* Task objective *
Show all lines from the records below in which the string "appreciated" is present.

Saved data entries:

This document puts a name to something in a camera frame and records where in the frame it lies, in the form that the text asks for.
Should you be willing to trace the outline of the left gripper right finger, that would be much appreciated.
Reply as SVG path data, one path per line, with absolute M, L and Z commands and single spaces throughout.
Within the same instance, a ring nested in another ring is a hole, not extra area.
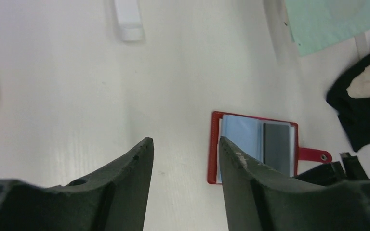
M 220 138 L 231 231 L 370 231 L 370 180 L 320 186 L 283 175 Z

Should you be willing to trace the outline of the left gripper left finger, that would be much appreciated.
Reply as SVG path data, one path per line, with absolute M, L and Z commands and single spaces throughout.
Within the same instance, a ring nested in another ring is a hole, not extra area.
M 153 160 L 153 140 L 146 137 L 65 186 L 0 180 L 0 231 L 141 231 Z

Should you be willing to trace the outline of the white clothes rack frame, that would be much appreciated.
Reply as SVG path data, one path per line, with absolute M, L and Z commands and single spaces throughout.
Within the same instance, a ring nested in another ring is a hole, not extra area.
M 124 42 L 137 42 L 145 38 L 138 0 L 114 0 L 117 29 Z

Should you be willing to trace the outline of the red card holder wallet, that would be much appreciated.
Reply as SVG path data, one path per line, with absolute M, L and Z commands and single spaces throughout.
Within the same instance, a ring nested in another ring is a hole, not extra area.
M 264 163 L 264 123 L 290 126 L 290 175 L 296 176 L 300 160 L 329 163 L 332 156 L 327 151 L 301 148 L 298 124 L 268 118 L 214 111 L 211 115 L 211 137 L 208 154 L 207 183 L 222 184 L 219 161 L 219 139 L 226 137 L 248 156 Z

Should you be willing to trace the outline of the dark credit card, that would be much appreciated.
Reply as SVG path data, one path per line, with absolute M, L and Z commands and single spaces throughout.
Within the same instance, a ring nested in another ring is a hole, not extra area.
M 264 163 L 290 175 L 290 126 L 264 123 Z

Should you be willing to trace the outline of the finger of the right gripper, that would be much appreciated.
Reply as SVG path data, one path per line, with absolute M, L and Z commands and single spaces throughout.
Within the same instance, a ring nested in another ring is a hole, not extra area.
M 330 186 L 344 180 L 368 180 L 357 156 L 341 153 L 341 162 L 330 162 L 314 167 L 295 178 L 308 183 Z

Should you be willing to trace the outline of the black clothes pile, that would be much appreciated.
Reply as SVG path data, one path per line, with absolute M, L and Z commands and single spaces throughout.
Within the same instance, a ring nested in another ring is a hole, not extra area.
M 370 65 L 370 54 L 344 71 L 326 96 L 326 102 L 336 110 L 354 152 L 370 144 L 370 98 L 351 98 L 346 89 L 368 65 Z

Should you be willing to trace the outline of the mint green cartoon cloth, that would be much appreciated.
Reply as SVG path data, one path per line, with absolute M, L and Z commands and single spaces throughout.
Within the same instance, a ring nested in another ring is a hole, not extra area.
M 370 30 L 370 0 L 287 0 L 285 6 L 300 56 Z

* Answer area *
Should you be willing to trace the outline of the left gripper right finger, that would be much appreciated.
Should you be willing to trace the outline of the left gripper left finger, that would be much appreciated.
Should you be willing to trace the outline of the white clothes rack frame, that would be much appreciated.
Should you be willing to trace the outline of the red card holder wallet, that would be much appreciated.
Should you be willing to trace the outline of the dark credit card, that would be much appreciated.
Should you be willing to trace the outline of the finger of the right gripper, that would be much appreciated.
Should you be willing to trace the outline of the black clothes pile, that would be much appreciated.
Should you be willing to trace the outline of the mint green cartoon cloth, that would be much appreciated.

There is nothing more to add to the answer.